What to do: With pictures left out, output word for word the lines from the one containing "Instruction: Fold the" through the end of the material below.

########

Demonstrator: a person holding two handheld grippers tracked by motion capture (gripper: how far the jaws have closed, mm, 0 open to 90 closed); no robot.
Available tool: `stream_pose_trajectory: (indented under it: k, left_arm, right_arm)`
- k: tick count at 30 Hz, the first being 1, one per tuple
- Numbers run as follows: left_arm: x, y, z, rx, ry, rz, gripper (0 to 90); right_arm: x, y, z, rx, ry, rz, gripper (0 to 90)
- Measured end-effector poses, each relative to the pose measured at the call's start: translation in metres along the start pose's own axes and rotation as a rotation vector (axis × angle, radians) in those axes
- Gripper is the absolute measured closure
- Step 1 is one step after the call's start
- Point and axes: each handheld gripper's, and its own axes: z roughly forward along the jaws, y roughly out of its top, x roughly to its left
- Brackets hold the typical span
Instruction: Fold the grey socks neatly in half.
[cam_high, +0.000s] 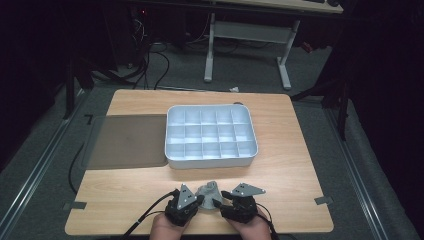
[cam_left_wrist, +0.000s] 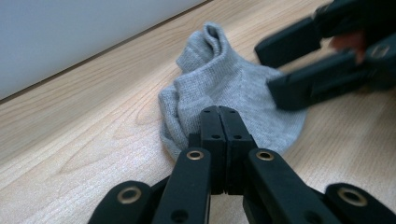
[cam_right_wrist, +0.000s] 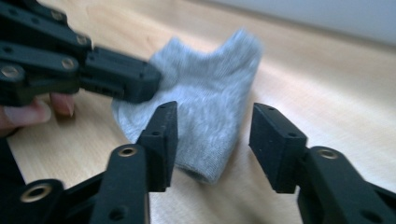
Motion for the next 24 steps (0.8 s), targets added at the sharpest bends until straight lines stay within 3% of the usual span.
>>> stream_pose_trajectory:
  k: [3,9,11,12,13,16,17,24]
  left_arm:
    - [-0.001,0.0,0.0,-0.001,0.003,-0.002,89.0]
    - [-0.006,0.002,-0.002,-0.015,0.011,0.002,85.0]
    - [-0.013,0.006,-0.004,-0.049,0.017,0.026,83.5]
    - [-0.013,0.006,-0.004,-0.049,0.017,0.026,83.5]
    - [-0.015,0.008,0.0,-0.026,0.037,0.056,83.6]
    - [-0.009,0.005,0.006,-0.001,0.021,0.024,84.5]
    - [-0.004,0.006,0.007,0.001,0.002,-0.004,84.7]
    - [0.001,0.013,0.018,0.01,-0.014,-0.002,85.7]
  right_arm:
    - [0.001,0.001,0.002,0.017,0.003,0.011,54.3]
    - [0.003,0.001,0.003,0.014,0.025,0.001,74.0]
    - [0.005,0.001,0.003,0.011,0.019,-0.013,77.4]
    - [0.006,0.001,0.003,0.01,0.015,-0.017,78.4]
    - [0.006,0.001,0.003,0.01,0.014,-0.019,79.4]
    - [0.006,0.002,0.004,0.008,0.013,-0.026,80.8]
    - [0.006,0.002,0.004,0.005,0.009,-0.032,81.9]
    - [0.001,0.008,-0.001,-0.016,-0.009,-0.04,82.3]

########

Expected answer:
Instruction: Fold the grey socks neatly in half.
[cam_high, +0.000s] 
[cam_left_wrist, +0.000s] 
[cam_right_wrist, +0.000s] 
Motion for the next 24 steps (0.8 s), targets added at the sharpest bends until straight lines stay within 3% of the usual span.
>>> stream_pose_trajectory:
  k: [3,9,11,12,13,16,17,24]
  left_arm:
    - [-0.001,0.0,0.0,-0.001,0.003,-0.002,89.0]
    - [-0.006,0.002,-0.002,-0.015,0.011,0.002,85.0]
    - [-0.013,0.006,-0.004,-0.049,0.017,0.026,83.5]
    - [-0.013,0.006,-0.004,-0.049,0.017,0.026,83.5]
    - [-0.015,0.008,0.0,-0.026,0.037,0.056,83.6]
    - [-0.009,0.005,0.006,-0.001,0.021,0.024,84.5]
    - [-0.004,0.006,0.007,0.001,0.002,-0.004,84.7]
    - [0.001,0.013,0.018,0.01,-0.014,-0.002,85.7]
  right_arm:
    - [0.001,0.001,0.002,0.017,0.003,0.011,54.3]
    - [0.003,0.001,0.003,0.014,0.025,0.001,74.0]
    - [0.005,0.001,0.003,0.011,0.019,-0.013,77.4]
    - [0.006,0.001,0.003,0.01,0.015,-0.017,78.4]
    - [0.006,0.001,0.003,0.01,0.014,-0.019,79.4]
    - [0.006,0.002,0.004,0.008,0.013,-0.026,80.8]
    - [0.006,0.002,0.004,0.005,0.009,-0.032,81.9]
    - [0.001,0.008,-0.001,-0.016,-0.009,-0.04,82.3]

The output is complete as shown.